--- Data section ---

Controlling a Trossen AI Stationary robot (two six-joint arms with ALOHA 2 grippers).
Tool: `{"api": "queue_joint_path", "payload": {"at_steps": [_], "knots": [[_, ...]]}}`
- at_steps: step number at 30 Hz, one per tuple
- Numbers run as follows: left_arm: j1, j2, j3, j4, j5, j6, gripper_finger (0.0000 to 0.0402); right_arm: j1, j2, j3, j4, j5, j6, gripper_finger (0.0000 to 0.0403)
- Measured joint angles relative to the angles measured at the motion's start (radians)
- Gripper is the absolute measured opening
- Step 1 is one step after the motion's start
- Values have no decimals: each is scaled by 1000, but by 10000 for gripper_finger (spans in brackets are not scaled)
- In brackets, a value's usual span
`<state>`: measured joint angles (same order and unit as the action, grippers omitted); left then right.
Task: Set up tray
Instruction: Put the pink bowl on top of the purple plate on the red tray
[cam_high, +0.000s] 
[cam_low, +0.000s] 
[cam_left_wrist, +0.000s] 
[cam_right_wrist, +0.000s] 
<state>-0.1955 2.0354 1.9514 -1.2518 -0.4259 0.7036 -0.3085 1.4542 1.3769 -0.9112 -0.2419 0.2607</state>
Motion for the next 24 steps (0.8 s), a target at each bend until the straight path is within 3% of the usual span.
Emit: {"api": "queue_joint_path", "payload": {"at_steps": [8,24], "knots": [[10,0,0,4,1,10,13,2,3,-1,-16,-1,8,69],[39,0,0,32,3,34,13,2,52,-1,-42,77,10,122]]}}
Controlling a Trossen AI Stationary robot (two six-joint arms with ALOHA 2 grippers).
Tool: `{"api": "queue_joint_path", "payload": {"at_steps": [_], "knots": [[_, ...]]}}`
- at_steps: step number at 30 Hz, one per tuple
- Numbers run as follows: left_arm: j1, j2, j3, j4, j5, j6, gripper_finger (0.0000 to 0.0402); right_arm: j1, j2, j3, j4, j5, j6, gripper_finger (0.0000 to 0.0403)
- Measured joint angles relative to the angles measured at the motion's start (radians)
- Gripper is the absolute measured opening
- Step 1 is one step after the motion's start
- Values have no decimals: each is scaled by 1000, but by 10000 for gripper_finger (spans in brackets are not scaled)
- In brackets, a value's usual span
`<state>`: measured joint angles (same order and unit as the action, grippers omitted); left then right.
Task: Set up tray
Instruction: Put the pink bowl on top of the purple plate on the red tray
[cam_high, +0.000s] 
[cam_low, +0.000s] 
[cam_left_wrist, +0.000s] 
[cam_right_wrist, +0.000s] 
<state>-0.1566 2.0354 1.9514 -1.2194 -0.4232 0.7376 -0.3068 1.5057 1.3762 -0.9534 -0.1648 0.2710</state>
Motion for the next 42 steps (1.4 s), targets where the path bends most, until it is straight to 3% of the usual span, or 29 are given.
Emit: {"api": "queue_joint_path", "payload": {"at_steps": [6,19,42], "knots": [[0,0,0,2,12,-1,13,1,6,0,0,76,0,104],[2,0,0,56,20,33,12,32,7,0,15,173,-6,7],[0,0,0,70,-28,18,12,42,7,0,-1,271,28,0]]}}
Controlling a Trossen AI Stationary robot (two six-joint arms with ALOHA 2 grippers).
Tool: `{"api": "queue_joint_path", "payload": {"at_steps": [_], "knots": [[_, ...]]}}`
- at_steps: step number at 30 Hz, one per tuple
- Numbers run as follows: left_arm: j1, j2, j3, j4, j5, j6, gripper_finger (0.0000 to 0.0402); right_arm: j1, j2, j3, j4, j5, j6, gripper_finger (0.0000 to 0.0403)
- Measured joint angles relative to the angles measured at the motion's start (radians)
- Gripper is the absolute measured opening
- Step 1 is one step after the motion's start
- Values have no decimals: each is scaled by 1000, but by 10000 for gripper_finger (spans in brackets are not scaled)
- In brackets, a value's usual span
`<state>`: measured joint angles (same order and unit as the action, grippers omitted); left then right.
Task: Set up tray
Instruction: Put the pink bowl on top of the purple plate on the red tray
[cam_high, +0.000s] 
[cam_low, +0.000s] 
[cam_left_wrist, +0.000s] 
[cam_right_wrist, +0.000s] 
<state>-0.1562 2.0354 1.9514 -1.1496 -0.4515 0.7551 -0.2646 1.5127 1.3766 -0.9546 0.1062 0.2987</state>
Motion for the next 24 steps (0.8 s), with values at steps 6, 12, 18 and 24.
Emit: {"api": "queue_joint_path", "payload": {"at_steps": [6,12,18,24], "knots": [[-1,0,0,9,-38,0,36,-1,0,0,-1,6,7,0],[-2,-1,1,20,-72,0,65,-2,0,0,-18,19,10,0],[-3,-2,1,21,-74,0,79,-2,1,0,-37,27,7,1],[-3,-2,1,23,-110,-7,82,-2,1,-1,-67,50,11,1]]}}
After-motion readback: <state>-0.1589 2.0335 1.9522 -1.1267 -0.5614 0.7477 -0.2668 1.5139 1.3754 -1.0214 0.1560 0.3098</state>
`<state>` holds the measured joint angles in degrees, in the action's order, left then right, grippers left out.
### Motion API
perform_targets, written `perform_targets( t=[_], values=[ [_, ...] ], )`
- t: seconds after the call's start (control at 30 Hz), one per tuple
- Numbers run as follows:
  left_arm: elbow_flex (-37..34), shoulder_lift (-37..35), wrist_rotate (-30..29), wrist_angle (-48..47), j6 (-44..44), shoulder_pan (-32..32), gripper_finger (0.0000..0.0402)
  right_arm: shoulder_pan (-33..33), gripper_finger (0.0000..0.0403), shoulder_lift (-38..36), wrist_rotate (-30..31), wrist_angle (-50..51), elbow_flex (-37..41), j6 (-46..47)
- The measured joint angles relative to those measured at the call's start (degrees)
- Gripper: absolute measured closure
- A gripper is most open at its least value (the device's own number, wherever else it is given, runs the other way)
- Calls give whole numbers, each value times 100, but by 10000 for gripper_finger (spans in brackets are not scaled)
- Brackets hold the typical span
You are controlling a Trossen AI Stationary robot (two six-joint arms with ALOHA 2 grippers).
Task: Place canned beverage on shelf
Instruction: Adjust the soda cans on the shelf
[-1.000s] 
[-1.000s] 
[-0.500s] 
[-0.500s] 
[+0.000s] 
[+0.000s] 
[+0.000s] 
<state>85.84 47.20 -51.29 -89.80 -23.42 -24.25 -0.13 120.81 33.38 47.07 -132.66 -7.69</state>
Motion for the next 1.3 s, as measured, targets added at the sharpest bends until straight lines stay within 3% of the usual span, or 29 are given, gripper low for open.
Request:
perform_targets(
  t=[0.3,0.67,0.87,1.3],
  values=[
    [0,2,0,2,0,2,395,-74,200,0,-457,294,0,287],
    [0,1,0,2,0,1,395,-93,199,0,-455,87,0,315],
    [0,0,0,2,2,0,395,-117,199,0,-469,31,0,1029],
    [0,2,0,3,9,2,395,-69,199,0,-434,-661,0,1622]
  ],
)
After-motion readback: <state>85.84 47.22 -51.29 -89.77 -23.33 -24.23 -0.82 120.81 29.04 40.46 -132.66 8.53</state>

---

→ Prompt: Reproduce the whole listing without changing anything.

→ Response below:
Controlling a Trossen AI Stationary robot (two six-joint arms with ALOHA 2 grippers).
Tool: `{"api": "queue_joint_path", "payload": {"at_steps": [_], "knots": [[_, ...]]}}`
- at_steps: step number at 30 Hz, one per tuple
- Numbers run as follows: left_arm: j1, j2, j3, j4, j5, j6, gripper_finger (0.0000 to 0.0402); right_arm: j1, j2, j3, j4, j5, j6, gripper_finger (0.0000 to 0.0403)
- Measured joint angles relative to the angles measured at the motion's start (radians)
- Gripper is the absolute measured opening
- Step 1 is one step after the motion's start
- Values have no decimals: each is scaled by 1000, but by 10000 for gripper_finger (spans in brackets are not scaled)
- In brackets, a value's usual span
`<state>`: measured joint angles (same order and unit as the action, grippers omitted); left then right.
Task: Set up tray
Instruction: Put the pink bowl on top of the purple plate on the red tray
[cam_high, +0.000s] 
[cam_low, +0.000s] 
[cam_left_wrist, +0.000s] 
[cam_right_wrist, +0.000s] 
<state>-0.1955 2.0354 1.9514 -1.2518 -0.4259 0.7036 -0.3085 1.4542 1.3769 -0.9112 -0.2419 0.2607</state>
Motion for the next 24 steps (0.8 s), a target at each bend until the straight path is within 3% of the usual span.
Emit: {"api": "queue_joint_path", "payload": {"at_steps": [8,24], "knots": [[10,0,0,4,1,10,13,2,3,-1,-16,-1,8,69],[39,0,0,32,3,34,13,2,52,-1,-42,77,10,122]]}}
Controlling a Trossen AI Stationary robot (two six-joint arms with ALOHA 2 grippers).
Tool: `{"api": "queue_joint_path", "payload": {"at_steps": [_], "knots": [[_, ...]]}}`
- at_steps: step number at 30 Hz, one per tuple
- Numbers run as follows: left_arm: j1, j2, j3, j4, j5, j6, gripper_finger (0.0000 to 0.0402); right_arm: j1, j2, j3, j4, j5, j6, gripper_finger (0.0000 to 0.0403)
- Measured joint angles relative to the angles measured at the motion's start (radians)
- Gripper is the absolute measured opening
- Step 1 is one step after the motion's start
- Values have no decimals: each is scaled by 1000, but by 10000 for gripper_finger (spans in brackets are not scaled)
- In brackets, a value's usual span
`<state>`: measured joint angles (same order and unit as the action, grippers omitted); left then right.
Task: Set up tray
Instruction: Put the pink bowl on top of the purple plate on the red tray
[cam_high, +0.000s] 
[cam_low, +0.000s] 
[cam_left_wrist, +0.000s] 
[cam_right_wrist, +0.000s] 
<state>-0.1566 2.0354 1.9514 -1.2194 -0.4232 0.7376 -0.3068 1.5057 1.3762 -0.9534 -0.1648 0.2710</state>
Motion for the next 42 steps (1.4 s), targets where the path bends most, until it is straight to 3% of the usual span, or 29 are given.
Emit: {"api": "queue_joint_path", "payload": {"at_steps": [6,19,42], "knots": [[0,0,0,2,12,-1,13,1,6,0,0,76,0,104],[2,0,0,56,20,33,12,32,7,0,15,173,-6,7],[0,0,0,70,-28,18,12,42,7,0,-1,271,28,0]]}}
Controlling a Trossen AI Stationary robot (two six-joint arms with ALOHA 2 grippers).
Tool: `{"api": "queue_joint_path", "payload": {"at_steps": [_], "knots": [[_, ...]]}}`
- at_steps: step number at 30 Hz, one per tuple
- Numbers run as follows: left_arm: j1, j2, j3, j4, j5, j6, gripper_finger (0.0000 to 0.0402); right_arm: j1, j2, j3, j4, j5, j6, gripper_finger (0.0000 to 0.0403)
- Measured joint angles relative to the angles measured at the motion's start (radians)
- Gripper is the absolute measured opening
- Step 1 is one step after the motion's start
- Values have no decimals: each is scaled by 1000, but by 10000 for gripper_finger (spans in brackets are not scaled)
- In brackets, a value's usual span
`<state>`: measured joint angles (same order and unit as the action, grippers omitted); left then right.
Task: Set up tray
Instruction: Put the pink bowl on top of the purple plate on the red tray
[cam_high, +0.000s] 
[cam_low, +0.000s] 
[cam_left_wrist, +0.000s] 
[cam_right_wrist, +0.000s] 
<state>-0.1562 2.0354 1.9514 -1.1496 -0.4515 0.7551 -0.2646 1.5127 1.3766 -0.9546 0.1062 0.2987</state>
Motion for the next 24 steps (0.8 s), with values at steps 6, 12, 18 and 24.
Emit: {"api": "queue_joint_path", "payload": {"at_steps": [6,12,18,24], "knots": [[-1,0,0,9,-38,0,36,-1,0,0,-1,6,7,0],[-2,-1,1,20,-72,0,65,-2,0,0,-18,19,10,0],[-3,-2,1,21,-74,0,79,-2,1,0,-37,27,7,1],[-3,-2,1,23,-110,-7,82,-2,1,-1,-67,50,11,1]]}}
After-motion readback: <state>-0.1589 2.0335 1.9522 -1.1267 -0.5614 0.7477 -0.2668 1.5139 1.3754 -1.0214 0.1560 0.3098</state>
`<state>` holds the measured joint angles in degrees, in the action's order, left then right, grippers left out.
### Motion API
perform_targets, written `perform_targets( t=[_], values=[ [_, ...] ], )`
- t: seconds after the call's start (control at 30 Hz), one per tuple
- Numbers run as follows:
  left_arm: elbow_flex (-37..34), shoulder_lift (-37..35), wrist_rotate (-30..29), wrist_angle (-48..47), j6 (-44..44), shoulder_pan (-32..32), gripper_finger (0.0000..0.0402)
  right_arm: shoulder_pan (-33..33), gripper_finger (0.0000..0.0403), shoulder_lift (-38..36), wrist_rotate (-30..31), wrist_angle (-50..51), elbow_flex (-37..41), j6 (-46..47)
- The measured joint angles relative to those measured at the call's start (degrees)
- Gripper: absolute measured closure
- A gripper is most open at its least value (the device's own number, wherever else it is given, runs the other way)
- Calls give whole numbers, each value times 100, but by 10000 for gripper_finger (spans in brackets are not scaled)
- Brackets hold the typical span
You are controlling a Trossen AI Stationary robot (two six-joint arms with ALOHA 2 grippers).
Task: Place canned beverage on shelf
Instruction: Adjust the soda cans on the shelf
[-1.000s] 
[-1.000s] 
[-0.500s] 
[-0.500s] 
[+0.000s] 
[+0.000s] 
[+0.000s] 
<state>85.84 47.20 -51.29 -89.80 -23.42 -24.25 -0.13 120.81 33.38 47.07 -132.66 -7.69</state>
Motion for the next 1.3 s, as measured, targets added at the sharpest bends until straight lines stay within 3% of the usual span, or 29 are given, gripper low for open.
Request:
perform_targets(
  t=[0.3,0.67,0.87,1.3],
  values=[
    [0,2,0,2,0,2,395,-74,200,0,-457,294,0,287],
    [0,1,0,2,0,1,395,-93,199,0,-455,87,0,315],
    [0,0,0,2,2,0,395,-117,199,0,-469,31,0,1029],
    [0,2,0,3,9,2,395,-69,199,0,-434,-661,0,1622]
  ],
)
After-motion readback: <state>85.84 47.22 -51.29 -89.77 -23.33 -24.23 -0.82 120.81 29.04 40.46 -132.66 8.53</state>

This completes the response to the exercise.